Nolan McCarty, Keith T. Poole, Howard Rosenthal (2015) Political Bubbles: Financial Crises and the Failure of American Democracy, Princeton & Oxford: Princeton University Press.
Behind every financial crisis lurks a “political bubble”―policy biases that foster market behaviors leading to financial instability. Rather than tilting against risky behavior, political bubbles―arising from a potent combination of beliefs, institutions, and interests―aid, abet, and amplify risk. Demonstrating how political bubbles helped create the real estate-generated financial bubble and the 2008 financial crisis, this book argues that similar government oversights in the aftermath of the crisis undermined Washington’s response to the “popped” financial bubble, and shows how such patterns have occurred repeatedly throughout US history.
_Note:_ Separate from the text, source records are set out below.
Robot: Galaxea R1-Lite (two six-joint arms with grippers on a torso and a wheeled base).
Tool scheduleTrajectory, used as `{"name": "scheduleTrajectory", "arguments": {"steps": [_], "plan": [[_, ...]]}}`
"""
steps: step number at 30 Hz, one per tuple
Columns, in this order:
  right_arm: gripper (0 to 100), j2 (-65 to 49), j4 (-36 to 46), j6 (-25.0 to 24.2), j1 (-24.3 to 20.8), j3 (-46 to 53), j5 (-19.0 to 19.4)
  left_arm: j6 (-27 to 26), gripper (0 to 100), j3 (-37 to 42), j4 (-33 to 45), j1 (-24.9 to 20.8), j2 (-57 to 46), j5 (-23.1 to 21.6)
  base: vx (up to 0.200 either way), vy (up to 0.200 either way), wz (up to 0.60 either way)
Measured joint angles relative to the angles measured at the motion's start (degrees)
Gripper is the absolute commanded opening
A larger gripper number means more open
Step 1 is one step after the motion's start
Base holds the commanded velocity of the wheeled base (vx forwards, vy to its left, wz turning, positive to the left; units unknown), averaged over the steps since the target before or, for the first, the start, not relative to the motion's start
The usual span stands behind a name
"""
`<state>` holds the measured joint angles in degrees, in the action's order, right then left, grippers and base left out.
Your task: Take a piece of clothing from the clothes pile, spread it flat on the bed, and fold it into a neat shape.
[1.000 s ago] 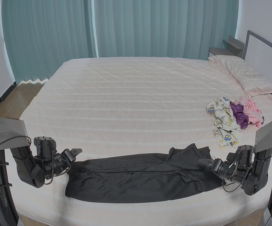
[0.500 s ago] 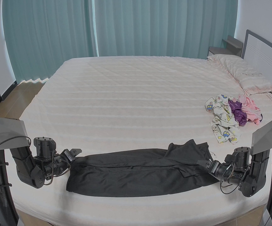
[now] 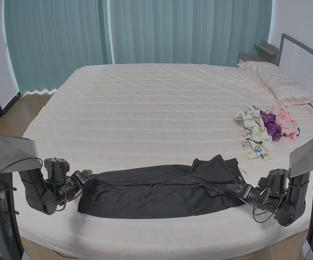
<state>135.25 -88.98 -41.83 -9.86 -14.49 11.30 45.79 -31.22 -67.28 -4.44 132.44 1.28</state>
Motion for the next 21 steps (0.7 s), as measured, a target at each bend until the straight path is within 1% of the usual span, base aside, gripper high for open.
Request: {"name": "scheduleTrajectory", "arguments": {"steps": [6,7,15,21], "plan": [[100,0.13,0.00,0.00,-0.02,-0.02,0.02,0.00,100,-0.30,0.00,-0.93,1.27,0.11,0.000,0.000,0.00],[100,0.13,0.00,0.00,-0.02,0.00,0.00,0.00,0,-0.33,0.00,-1.07,1.40,0.11,0.000,0.000,0.00],[100,0.13,0.00,0.06,0.00,0.00,0.02,0.00,0,-0.83,-0.02,-1.76,1.72,1.28,0.000,0.000,0.00],[100,0.13,0.00,0.06,-0.05,0.00,0.02,-0.02,0,-2.54,-0.24,-1.87,1.66,5.72,0.000,0.000,0.00]]}}
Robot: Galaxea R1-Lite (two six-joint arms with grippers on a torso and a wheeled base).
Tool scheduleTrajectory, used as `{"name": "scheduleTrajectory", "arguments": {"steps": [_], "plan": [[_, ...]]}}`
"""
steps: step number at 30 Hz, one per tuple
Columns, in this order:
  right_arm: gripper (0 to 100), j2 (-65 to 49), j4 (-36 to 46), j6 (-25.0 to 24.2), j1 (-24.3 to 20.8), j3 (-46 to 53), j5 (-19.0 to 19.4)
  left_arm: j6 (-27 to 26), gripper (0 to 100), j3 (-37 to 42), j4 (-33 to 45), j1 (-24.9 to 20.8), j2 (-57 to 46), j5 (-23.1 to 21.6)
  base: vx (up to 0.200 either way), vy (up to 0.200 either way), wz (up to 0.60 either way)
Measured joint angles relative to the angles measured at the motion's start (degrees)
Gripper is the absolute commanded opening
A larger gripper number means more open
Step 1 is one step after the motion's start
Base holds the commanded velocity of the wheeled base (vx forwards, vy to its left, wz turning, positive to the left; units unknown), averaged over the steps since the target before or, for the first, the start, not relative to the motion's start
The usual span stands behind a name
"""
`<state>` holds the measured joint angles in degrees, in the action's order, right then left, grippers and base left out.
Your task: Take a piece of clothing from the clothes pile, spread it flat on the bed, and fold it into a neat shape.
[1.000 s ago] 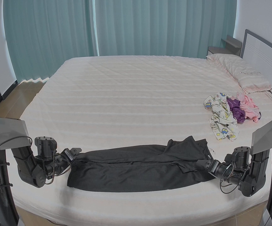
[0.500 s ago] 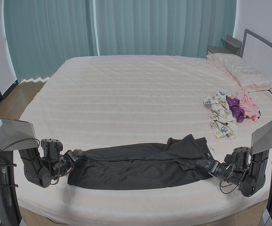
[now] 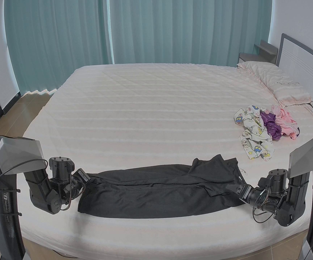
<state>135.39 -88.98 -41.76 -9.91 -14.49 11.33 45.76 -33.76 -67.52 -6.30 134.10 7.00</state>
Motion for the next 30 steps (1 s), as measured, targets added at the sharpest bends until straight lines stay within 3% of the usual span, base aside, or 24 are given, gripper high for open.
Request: {"name": "scheduleTrajectory", "arguments": {"steps": [16,25,30], "plan": [[100,0.00,0.02,-0.33,-0.11,-0.09,0.02,0.18,0,0.02,-11.11,0.02,-1.02,1.16,0.000,0.000,0.00],[100,-1.55,0.02,-10.37,-0.76,-2.84,-0.63,0.29,0,0.38,-12.92,0.07,-1.22,1.16,0.000,0.000,0.00],[100,-2.95,0.00,-11.50,-3.25,-4.35,-2.85,0.52,0,0.46,-13.10,0.07,-1.35,1.16,0.000,0.000,0.00]]}}
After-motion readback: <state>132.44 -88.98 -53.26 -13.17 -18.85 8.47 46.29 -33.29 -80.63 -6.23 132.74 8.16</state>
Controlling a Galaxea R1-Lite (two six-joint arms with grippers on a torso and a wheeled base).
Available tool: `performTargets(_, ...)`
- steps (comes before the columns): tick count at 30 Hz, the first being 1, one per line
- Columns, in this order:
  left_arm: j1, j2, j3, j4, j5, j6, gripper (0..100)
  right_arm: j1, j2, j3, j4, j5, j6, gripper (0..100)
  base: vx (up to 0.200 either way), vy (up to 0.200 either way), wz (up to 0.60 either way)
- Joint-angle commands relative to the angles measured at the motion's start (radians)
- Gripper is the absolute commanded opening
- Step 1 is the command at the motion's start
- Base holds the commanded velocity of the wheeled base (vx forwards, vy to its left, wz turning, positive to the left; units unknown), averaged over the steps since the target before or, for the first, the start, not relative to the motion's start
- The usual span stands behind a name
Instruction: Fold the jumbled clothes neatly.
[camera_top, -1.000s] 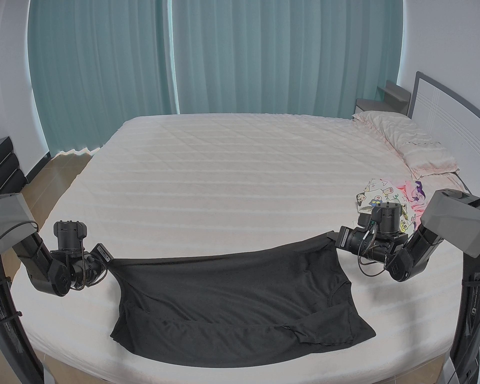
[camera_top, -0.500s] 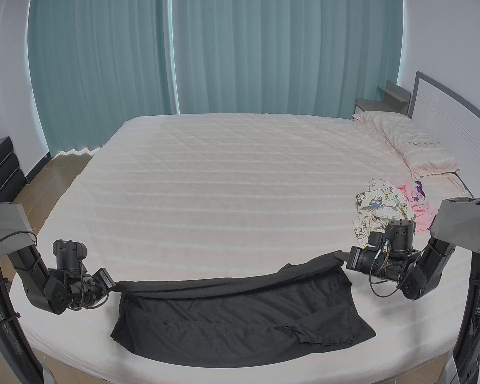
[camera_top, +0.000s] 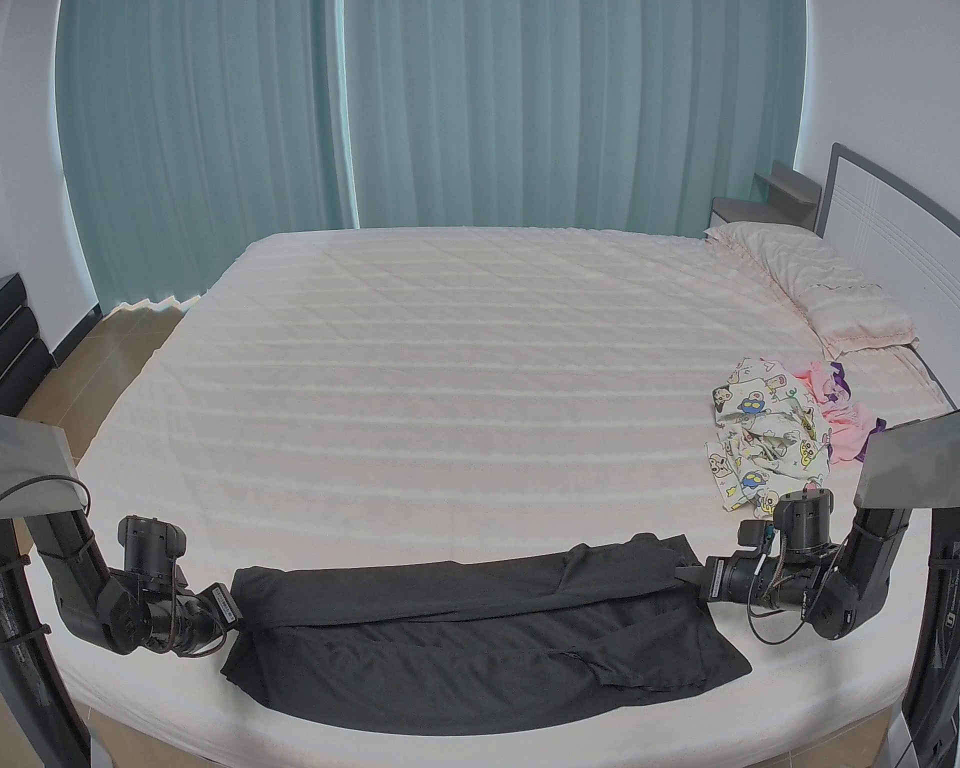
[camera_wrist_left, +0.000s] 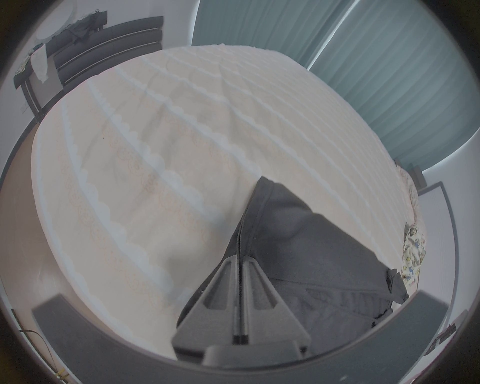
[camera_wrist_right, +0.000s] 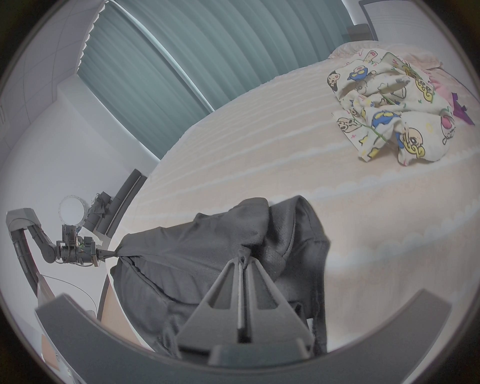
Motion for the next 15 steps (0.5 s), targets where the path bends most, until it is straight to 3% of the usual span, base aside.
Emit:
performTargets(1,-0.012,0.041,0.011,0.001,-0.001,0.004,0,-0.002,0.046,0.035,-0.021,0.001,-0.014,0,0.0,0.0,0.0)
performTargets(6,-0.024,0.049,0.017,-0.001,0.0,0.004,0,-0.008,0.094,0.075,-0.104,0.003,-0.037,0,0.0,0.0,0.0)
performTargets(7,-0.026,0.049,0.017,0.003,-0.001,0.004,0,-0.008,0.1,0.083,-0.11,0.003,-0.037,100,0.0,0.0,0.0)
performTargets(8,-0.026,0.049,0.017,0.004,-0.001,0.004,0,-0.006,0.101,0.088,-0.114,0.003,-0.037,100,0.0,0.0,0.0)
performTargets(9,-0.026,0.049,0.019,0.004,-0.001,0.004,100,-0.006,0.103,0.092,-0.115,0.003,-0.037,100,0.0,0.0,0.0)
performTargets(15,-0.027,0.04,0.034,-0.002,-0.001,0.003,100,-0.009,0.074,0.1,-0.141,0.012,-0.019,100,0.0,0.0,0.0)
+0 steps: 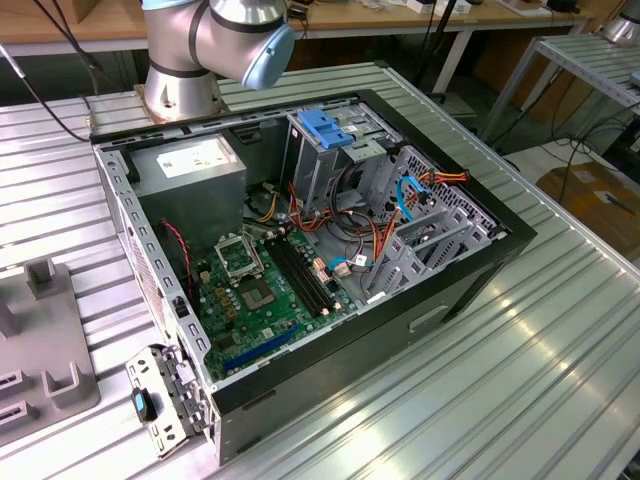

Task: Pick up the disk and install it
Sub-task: 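Reach for the disk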

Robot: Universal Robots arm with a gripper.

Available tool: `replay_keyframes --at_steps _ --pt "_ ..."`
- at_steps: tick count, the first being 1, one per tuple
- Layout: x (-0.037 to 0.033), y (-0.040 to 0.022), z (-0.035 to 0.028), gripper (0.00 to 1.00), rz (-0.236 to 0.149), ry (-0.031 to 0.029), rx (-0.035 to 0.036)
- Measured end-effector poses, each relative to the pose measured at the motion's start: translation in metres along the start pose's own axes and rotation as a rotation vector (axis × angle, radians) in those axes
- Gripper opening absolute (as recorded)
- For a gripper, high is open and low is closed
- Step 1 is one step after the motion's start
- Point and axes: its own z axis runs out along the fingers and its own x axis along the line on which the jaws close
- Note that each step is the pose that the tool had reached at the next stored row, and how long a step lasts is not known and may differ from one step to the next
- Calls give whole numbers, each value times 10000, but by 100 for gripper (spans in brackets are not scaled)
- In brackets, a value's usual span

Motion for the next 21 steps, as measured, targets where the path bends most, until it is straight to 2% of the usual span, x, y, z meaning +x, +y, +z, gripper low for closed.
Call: replay_keyframes --at_steps 16,21 --pt "30 -2 -1 11 -1 1 1" --pt "79 -6 0 11 0 1 0"
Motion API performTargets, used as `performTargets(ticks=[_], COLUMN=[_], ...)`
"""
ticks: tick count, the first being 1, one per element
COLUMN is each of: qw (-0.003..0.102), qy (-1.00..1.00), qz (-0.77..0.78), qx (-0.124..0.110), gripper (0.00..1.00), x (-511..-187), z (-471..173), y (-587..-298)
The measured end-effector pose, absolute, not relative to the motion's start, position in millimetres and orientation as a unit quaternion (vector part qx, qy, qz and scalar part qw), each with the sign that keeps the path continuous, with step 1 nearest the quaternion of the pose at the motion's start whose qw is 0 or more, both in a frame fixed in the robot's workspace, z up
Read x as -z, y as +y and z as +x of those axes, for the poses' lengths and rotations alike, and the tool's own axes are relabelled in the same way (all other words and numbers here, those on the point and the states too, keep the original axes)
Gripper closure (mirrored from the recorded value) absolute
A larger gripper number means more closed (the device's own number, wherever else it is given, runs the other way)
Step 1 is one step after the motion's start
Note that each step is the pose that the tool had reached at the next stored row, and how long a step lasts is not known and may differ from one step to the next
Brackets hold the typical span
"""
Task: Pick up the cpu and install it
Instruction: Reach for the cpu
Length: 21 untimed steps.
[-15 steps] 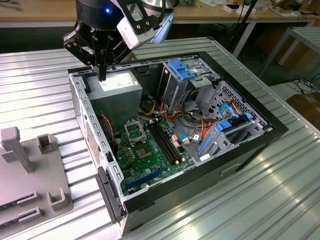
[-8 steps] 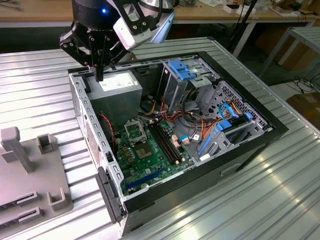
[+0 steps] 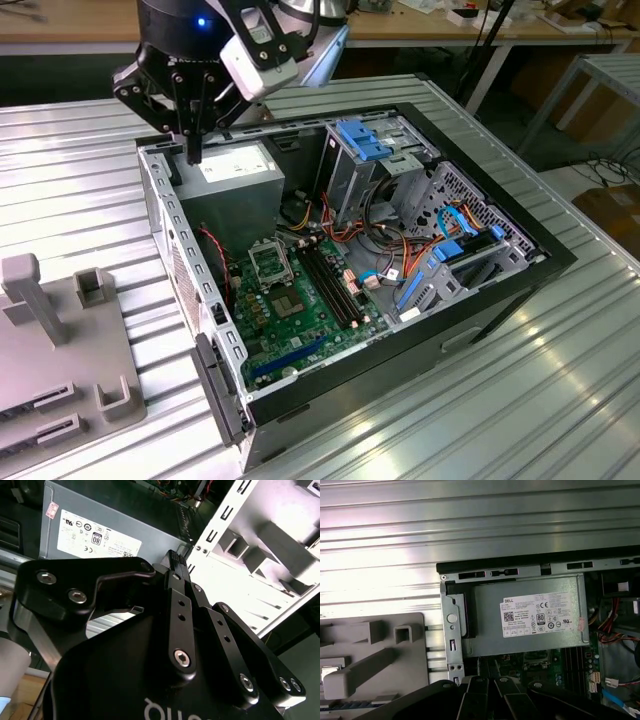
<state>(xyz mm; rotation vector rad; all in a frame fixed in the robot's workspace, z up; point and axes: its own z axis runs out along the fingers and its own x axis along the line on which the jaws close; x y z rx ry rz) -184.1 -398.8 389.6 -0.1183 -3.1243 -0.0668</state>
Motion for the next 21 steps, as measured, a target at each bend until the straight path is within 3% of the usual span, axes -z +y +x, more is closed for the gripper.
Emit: performTargets(ticks=[21], qw=[0.011], qy=[-0.999], qz=[-0.038], qx=[0.021], gripper=[0.89], x=[-388.9], z=[-196.4], y=[-398.8])
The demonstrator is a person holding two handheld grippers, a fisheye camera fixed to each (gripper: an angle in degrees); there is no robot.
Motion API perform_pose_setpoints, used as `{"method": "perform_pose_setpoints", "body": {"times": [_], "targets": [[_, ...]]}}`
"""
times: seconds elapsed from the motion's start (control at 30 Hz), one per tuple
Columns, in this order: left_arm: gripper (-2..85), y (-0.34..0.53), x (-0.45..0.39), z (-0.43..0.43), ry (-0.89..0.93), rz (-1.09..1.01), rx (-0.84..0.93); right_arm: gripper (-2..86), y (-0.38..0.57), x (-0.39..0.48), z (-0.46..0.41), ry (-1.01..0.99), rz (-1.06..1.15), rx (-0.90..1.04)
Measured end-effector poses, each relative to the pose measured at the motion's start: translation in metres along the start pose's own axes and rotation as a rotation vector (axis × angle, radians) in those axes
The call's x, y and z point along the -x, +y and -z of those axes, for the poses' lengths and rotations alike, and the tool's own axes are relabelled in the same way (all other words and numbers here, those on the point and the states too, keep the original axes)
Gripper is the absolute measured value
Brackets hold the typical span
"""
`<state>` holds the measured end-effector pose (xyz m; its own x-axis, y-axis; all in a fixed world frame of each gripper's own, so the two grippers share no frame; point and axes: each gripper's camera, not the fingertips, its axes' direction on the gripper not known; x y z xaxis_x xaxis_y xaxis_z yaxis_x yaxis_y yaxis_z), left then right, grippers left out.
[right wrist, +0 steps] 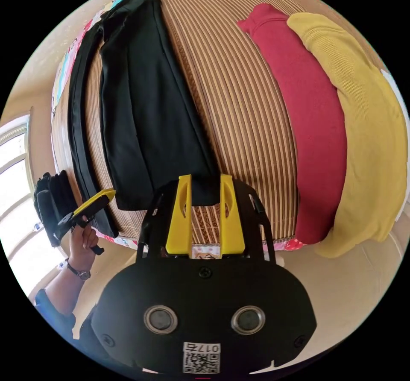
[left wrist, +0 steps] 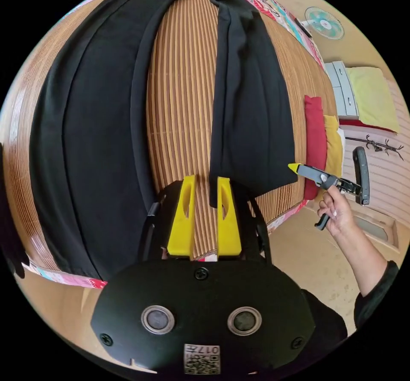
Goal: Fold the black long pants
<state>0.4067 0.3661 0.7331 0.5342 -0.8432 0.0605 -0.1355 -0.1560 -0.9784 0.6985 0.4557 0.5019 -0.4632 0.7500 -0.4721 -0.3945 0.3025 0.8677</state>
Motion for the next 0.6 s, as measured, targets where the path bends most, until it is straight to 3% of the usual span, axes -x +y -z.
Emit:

The authors show that just as financial bubbles are an unfortunate mix of mistaken beliefs, market imperfections, and greed, political bubbles are the product of rigid ideologies, unresponsive and ineffective government institutions, and special interests. Financial market innovations―including adjustable-rate mortgages, mortgage-backed securities, and credit default swaps―become subject to legislated leniency and regulatory failure, increasing hazardous practices. The authors shed important light on the politics that blinds regulators to the economic weaknesses that create the conditions for economic bubbles and recommend simple, focused rules that should help avoid such crises in the future.